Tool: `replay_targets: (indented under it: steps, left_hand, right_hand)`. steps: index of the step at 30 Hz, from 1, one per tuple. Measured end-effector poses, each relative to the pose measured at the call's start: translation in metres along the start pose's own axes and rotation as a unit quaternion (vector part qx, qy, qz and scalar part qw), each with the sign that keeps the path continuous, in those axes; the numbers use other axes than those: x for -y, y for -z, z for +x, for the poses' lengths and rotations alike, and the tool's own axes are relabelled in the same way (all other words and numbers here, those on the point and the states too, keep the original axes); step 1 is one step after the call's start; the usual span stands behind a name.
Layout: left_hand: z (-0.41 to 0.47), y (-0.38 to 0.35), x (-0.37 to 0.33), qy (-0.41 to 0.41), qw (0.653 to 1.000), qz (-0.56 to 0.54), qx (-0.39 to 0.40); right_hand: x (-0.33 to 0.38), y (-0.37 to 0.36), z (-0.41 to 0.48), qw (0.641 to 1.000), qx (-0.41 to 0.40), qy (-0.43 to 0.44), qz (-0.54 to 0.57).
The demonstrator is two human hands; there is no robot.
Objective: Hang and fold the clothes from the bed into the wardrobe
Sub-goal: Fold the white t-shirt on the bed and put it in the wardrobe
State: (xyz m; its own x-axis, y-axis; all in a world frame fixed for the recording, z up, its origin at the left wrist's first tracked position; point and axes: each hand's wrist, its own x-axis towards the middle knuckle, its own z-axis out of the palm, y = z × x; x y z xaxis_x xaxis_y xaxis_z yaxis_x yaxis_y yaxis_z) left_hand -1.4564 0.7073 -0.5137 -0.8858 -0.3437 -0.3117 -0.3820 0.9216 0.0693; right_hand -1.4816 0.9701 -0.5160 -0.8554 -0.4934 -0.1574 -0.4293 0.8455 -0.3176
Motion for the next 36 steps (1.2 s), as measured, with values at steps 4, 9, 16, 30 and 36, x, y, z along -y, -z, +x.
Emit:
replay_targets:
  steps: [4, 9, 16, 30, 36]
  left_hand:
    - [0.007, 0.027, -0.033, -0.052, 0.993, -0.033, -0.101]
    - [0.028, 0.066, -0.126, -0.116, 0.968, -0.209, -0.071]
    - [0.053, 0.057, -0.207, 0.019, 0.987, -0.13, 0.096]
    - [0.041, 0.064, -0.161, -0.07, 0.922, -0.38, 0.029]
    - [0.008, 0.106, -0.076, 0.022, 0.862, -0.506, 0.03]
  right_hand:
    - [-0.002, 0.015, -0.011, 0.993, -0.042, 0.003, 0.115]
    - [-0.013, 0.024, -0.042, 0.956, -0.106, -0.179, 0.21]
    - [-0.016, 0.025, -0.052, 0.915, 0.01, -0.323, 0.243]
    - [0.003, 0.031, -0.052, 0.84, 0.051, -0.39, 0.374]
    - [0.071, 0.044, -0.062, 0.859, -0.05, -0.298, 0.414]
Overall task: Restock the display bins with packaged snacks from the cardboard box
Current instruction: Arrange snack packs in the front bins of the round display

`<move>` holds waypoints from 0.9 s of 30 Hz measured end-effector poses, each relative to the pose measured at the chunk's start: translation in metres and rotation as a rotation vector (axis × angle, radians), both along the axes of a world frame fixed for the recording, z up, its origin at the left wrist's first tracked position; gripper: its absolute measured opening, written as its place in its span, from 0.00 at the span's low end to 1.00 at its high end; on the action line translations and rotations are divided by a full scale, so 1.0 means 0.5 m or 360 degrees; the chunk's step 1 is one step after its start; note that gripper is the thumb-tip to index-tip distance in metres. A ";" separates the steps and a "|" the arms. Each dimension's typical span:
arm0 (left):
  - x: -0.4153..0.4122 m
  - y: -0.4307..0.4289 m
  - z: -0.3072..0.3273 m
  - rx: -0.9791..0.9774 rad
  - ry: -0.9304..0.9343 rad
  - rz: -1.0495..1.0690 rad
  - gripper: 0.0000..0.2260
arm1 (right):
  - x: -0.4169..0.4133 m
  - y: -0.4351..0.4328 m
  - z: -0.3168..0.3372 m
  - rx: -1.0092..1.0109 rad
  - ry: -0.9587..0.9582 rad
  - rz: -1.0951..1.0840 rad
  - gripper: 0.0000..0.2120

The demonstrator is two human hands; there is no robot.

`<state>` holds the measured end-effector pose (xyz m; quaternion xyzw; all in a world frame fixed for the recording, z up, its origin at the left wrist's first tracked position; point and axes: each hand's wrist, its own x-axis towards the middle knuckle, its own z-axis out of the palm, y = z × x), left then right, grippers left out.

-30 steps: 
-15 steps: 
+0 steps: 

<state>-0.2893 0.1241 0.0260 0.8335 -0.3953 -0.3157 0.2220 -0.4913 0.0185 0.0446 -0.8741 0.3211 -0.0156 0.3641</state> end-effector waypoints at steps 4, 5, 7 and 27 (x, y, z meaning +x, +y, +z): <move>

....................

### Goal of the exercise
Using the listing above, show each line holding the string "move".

### Written response
`<move>` holds waypoints from 0.9 s of 30 Hz measured end-effector poses, each relative to the pose measured at the chunk's start: translation in metres and rotation as a rotation vector (axis × angle, radians), both along the axes of a world frame fixed for the recording, z up, its origin at the left wrist's first tracked position; gripper: its absolute measured opening, written as its place in its span, from 0.00 at the span's low end to 1.00 at its high end; on the action line translations and rotations are divided by a full scale, so 1.0 means 0.5 m or 360 degrees; the chunk's step 1 is one step after its start; note that gripper is the thumb-tip to index-tip distance in metres. A ";" separates the steps and a "|" the arms. Each dimension's typical span:
<state>-0.2893 0.1241 0.0260 0.8335 -0.3953 -0.3157 0.2220 -0.4913 0.0185 0.0446 -0.8741 0.3211 -0.0156 0.3641</state> end-effector waypoints at steps 4, 5, 7 and 27 (x, y, z meaning +x, +y, +z): <move>

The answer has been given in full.